Wells Fargo will reportedly pay $550 million to occupy space at 20 Hudson Yards that was once held by high-end retailer Neiman Marcus. Getty Images
Wells Fargo is reportedly expanding its footprint in Hudson Yards, where it occupies 500,000 square feet of office space. Getty Images

The Wells Fargo expansion at Hudson Yards would buck the slowdown in New York City’s commercial real estate market that has been hamstrung by high interest rates and economic uncertainty.

In the first quarter of this year, office space transactions totaled $5.3 billion, which is a 16% decline from the previous quarter and a 52% drop from the same period a year ago, according to a recent survey by Ariel Property Advisors.

In the first half of 2023, commercial real estate investment sales in Manhattan totaled $12.8 billion, a 43% drop compared to the same period last year, according to Ariel Property Advisors.

Wells Fargo is a tenant at 30 Hudson Yards, the massive commercial real estate project on Manhattan’s West Side. Google Maps

The end of the pandemic has brought little relief to Manhattan’s depressed market for workspace, where empty floors remain the norm and by one calculation the values of 45% of the city’s office buildings are below their last sale price.

The amount of space leased in the second quarter was down almost 50% from a year ago and was a quarter less than the five-year pre-pandemic average, according to brokerage data provided to Reuters.

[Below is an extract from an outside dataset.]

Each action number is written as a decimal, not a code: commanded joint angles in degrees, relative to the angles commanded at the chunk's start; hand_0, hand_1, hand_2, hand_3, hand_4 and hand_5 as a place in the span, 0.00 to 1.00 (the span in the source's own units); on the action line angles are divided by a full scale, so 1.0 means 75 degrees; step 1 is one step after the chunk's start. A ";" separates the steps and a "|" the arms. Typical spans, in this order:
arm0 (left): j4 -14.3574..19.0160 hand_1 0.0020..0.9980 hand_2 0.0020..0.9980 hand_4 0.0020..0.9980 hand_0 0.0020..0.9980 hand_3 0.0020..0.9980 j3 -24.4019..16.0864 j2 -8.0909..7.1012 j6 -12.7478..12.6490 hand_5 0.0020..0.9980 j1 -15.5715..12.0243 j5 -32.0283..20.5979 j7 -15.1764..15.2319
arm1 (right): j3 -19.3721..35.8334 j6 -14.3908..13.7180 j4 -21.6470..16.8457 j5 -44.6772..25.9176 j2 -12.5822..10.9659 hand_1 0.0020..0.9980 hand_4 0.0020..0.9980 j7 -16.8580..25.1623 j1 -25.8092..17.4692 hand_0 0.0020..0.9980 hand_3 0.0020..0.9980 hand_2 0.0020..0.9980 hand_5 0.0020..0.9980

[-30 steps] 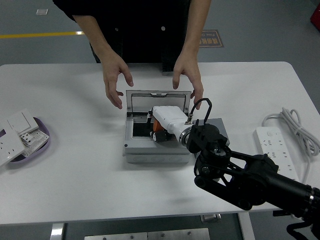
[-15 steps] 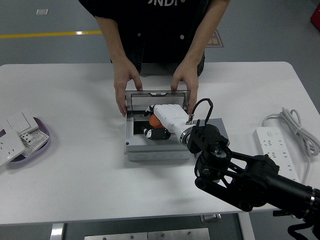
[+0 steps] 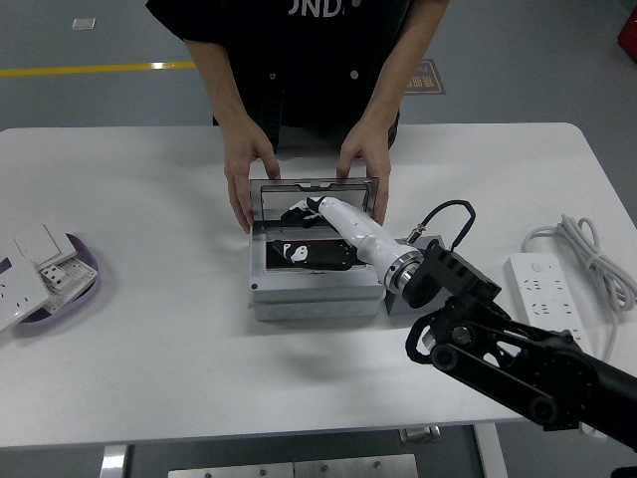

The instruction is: Pick up the cylinder from the cube,place it in the box,flap close box

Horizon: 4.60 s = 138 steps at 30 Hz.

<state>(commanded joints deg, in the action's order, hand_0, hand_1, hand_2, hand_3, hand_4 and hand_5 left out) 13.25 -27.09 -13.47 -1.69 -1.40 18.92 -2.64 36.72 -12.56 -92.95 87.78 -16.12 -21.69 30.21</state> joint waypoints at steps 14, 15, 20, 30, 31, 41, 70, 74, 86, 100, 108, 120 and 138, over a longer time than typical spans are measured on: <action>-0.0005 0.63 0.63 0.70 0.59 0.64 0.0083 -0.0029 -0.0006 0.21 0.0066 -0.0014 -0.0001 | -0.0043 -0.0127 0.0549 -0.0624 0.0049 0.66 0.72 0.0480 0.1549 0.76 0.66 0.68 0.50; -0.0004 0.63 0.63 0.70 0.59 0.64 0.0089 -0.0031 -0.0006 0.21 0.0076 -0.0013 0.0000 | -0.0167 -0.0138 0.0747 -0.0738 0.0056 0.66 0.72 0.0590 0.1704 0.76 0.66 0.68 0.50; -0.0002 0.63 0.63 0.70 0.59 0.64 0.0109 -0.0036 -0.0008 0.21 0.0119 -0.0015 0.0001 | -0.0676 -0.0119 0.1738 -0.1116 0.0014 0.66 0.71 0.0935 0.2212 0.76 0.66 0.68 0.48; -0.0010 0.63 0.63 0.70 0.59 0.64 0.0067 -0.0018 -0.0009 0.21 0.0125 -0.0008 0.0001 | -0.1134 -0.0066 0.1706 -0.1020 -0.0599 0.65 0.69 0.0799 0.1883 0.74 0.65 0.66 0.47; -0.0010 0.63 0.63 0.70 0.59 0.64 0.0053 -0.0017 -0.0009 0.21 0.0126 0.0000 0.0002 | -0.1139 -0.0068 0.1568 -0.0947 -0.0679 0.65 0.69 0.0762 0.1804 0.74 0.65 0.66 0.47; -0.0013 0.63 0.63 0.70 0.59 0.64 -0.0082 -0.0016 -0.0010 0.21 0.0085 0.0100 0.0002 | -0.1088 -0.0061 -0.0254 0.0475 -0.1487 0.64 0.68 0.0219 0.1059 0.73 0.66 0.66 0.46; -0.0007 0.63 0.63 0.70 0.59 0.64 -0.0139 -0.0006 -0.0011 0.21 -0.0028 0.0115 0.0003 | 0.2080 -0.0202 -0.0839 -0.0790 -0.1915 0.63 0.66 0.1778 -0.1516 0.70 0.65 0.66 0.45; -0.0001 0.63 0.63 0.70 0.59 0.64 -0.0146 0.0017 -0.0009 0.21 -0.0032 0.0121 0.0003 | 0.2820 0.0053 -0.0040 -0.1889 -0.1400 0.63 0.66 0.2566 -0.1785 0.70 0.65 0.66 0.45; -0.0026 0.63 0.63 0.70 0.59 0.64 -0.0111 0.0002 -0.0007 0.21 -0.0049 0.0104 -0.0002 | 0.3449 -0.0430 0.1849 -0.5008 -0.0935 0.62 0.67 0.5017 -0.2121 0.67 0.64 0.62 0.43; -0.0008 0.63 0.63 0.70 0.59 0.64 -0.0012 -0.0083 -0.0005 0.21 0.0027 0.0151 0.0003 | 0.3166 -0.0743 0.2043 -0.6068 -0.0794 0.58 0.66 0.5702 -0.2121 0.61 0.63 0.57 0.40; -0.0021 0.63 0.63 0.70 0.59 0.64 -0.0042 -0.0067 -0.0007 0.21 -0.0045 0.0130 0.0007 | 0.3119 -0.0758 0.2034 -0.6123 -0.0780 0.57 0.66 0.5782 -0.2217 0.62 0.63 0.56 0.40; -0.0041 0.63 0.63 0.70 0.59 0.64 -0.0050 -0.0071 -0.0004 0.21 -0.0053 0.0063 0.0010 | 0.3170 -0.0829 0.1906 -0.5968 -0.0745 0.57 0.67 0.5928 -0.2319 0.62 0.64 0.57 0.35; -0.0049 0.63 0.63 0.70 0.59 0.64 -0.0061 -0.0068 -0.0002 0.21 -0.0025 0.0021 0.0014 | 0.3209 -0.0627 0.1838 -0.5284 -0.0683 0.61 0.71 0.5704 -0.2323 0.60 0.67 0.56 0.01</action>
<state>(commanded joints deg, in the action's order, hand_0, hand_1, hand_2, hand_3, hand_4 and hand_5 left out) 12.88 -27.55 -13.98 -1.71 -1.59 19.08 -2.53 60.78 -17.27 -79.17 48.15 -21.24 21.09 12.79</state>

Even so, rental prices have held up and jumped for high-end space.

But a slump in office building sales paints a more dire picture as capital remains reluctant to invest in a market radically changed by remote work.

Neiman Marcus, which recently emerged from bankruptcy, vacated its lone store in Manhattan in 2020. Helayne Seidman

In 2020, Neiman Marcus, the Texas-based retailer which emerged from bankruptcy by refinancing $1.1 billion in debt, vacated its Hudson Yards store — the company’s first in Manhattan — as well as locations in Florida and Washington State.

The Hudson Yards location was initially slated to open in 2018, but was delayed by a year as the company struggled to shore up its balance sheet.